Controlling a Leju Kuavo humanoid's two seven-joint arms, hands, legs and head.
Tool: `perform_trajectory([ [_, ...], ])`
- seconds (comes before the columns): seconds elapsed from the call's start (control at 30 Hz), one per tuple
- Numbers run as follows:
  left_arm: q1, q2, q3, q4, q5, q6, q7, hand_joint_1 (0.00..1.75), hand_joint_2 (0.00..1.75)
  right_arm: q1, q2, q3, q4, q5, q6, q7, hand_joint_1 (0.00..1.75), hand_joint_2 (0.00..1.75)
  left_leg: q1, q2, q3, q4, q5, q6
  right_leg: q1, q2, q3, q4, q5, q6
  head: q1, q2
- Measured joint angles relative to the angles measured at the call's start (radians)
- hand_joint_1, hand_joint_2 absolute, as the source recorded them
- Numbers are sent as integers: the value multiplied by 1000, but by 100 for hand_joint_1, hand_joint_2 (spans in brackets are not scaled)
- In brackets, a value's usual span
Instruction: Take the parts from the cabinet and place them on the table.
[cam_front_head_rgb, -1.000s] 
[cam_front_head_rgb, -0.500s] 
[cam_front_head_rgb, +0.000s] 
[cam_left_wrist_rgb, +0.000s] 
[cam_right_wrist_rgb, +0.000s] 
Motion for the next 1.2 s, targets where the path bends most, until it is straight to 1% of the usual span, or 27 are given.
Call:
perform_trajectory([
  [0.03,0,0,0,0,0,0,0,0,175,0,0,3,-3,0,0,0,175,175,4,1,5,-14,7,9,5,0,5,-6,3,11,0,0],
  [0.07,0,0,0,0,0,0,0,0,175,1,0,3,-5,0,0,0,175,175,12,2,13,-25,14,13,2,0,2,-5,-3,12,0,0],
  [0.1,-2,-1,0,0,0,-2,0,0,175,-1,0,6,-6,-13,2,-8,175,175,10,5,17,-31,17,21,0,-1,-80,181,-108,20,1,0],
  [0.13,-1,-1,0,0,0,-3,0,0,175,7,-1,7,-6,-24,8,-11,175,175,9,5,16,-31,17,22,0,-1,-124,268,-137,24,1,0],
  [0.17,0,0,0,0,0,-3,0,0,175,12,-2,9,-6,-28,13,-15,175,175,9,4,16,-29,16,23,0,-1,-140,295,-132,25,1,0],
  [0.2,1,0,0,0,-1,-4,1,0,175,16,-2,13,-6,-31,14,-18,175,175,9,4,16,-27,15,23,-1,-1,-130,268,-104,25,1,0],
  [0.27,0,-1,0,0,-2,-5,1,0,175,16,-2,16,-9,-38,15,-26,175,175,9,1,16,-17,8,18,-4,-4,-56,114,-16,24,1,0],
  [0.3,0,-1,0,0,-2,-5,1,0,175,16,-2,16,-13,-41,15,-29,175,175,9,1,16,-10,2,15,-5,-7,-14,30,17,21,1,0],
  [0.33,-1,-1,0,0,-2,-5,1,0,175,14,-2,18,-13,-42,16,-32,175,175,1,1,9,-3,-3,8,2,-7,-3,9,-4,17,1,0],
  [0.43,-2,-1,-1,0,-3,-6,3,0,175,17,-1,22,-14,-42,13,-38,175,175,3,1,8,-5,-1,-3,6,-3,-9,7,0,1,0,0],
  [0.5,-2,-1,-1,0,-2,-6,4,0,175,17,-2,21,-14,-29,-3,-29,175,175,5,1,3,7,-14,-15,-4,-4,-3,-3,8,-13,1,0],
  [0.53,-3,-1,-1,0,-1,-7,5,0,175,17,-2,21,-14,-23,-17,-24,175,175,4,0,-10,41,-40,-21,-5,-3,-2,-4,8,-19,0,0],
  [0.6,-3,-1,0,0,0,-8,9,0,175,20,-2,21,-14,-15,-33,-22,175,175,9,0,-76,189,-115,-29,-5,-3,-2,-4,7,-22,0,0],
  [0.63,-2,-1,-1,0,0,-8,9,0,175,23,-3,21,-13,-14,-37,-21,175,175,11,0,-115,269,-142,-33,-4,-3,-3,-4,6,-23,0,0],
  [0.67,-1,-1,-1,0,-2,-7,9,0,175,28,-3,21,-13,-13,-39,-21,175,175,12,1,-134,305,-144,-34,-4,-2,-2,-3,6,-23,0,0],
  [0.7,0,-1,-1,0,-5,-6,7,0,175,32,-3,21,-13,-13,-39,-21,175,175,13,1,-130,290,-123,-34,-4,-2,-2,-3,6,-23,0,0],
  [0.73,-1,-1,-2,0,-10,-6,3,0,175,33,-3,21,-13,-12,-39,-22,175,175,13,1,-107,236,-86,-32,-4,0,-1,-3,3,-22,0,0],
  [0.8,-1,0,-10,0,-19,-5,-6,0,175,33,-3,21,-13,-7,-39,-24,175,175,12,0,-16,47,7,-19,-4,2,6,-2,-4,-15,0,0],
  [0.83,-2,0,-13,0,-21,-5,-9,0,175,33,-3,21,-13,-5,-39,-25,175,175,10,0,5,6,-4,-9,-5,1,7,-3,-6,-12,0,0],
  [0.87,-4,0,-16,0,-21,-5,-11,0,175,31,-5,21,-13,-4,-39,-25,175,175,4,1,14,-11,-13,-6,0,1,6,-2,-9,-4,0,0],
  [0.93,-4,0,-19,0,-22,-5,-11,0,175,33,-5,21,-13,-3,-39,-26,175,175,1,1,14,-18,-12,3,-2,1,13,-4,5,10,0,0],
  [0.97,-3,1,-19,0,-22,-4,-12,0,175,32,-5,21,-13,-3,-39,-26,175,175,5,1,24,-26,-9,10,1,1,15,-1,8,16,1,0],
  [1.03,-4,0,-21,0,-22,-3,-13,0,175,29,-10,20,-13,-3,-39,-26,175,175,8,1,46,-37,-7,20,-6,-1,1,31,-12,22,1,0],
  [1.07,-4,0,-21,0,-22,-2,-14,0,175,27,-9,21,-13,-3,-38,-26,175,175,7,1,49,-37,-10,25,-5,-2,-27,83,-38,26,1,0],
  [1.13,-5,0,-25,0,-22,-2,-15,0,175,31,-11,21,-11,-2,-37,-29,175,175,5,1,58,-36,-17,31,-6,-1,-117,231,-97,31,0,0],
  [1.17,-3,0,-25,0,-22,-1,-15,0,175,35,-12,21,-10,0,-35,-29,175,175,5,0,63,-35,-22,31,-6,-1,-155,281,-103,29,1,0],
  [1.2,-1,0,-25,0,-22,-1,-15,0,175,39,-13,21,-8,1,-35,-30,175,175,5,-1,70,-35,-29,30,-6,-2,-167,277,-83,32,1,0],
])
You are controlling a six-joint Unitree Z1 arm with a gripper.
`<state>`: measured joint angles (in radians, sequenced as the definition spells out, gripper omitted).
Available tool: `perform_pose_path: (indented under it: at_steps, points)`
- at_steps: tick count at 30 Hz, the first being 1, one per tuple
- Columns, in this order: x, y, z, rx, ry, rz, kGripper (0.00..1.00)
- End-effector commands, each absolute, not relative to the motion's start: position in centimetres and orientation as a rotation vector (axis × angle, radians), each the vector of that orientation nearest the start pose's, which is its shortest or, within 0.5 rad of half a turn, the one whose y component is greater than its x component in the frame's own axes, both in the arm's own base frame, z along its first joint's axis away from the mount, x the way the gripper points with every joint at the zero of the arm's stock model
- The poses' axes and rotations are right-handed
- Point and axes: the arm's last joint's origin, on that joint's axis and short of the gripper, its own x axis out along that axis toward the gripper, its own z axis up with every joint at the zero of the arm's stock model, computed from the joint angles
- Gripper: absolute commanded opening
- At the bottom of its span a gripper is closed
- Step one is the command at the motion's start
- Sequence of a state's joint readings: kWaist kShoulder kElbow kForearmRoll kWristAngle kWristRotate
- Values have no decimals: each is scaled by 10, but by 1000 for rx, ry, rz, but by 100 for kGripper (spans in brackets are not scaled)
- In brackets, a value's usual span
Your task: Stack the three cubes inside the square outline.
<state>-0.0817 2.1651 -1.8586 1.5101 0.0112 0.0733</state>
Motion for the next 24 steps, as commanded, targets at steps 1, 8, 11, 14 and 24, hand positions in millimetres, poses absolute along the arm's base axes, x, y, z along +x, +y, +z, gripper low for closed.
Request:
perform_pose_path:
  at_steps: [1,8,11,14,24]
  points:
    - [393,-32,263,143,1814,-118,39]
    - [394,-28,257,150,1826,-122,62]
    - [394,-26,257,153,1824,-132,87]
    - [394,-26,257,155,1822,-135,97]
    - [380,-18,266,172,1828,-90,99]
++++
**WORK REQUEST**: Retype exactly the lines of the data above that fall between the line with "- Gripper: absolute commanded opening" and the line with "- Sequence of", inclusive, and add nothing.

**ANSWER**:
- Gripper: absolute commanded opening
- At the bottom of its span a gripper is closed
- Step one is the command at the motion's start
- Sequence of a state's joint readings: kWaist kShoulder kElbow kForearmRoll kWristAngle kWristRotate

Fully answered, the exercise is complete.